# REQUIRED WORK
Reproduce exactly the lines from the one containing "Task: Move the" through the last line of the data, both ends included.

# AVAILABLE DATA

==============================

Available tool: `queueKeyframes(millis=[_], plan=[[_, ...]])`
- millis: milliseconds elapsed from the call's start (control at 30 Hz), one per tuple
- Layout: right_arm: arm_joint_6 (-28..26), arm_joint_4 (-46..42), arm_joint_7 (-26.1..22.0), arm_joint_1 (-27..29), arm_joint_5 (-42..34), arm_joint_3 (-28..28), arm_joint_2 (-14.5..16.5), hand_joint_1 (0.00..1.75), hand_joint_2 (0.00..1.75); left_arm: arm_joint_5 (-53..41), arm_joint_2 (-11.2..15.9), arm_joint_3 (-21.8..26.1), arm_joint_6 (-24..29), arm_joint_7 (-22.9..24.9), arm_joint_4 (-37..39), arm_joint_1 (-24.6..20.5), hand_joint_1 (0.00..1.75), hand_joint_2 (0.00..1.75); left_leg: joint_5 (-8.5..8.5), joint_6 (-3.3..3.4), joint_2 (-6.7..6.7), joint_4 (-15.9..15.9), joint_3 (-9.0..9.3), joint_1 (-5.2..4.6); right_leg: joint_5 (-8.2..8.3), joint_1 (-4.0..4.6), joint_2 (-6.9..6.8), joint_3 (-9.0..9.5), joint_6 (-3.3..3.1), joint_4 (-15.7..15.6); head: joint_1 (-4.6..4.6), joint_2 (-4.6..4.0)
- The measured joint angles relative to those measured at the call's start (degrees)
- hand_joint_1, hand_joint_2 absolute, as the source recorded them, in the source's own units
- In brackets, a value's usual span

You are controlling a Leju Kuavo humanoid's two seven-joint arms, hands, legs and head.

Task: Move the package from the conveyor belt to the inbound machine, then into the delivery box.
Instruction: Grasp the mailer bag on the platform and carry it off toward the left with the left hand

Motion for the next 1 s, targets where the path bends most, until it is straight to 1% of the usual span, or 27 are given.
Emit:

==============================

# RESULT OF THE EXERCISE
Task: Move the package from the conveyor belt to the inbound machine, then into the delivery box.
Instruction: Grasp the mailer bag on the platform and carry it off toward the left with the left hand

Motion for the next 1 s, targets where the path bends most, until it is straight to 1% of the usual span, or 27 are given.
Emit:

This answer requires nothing further.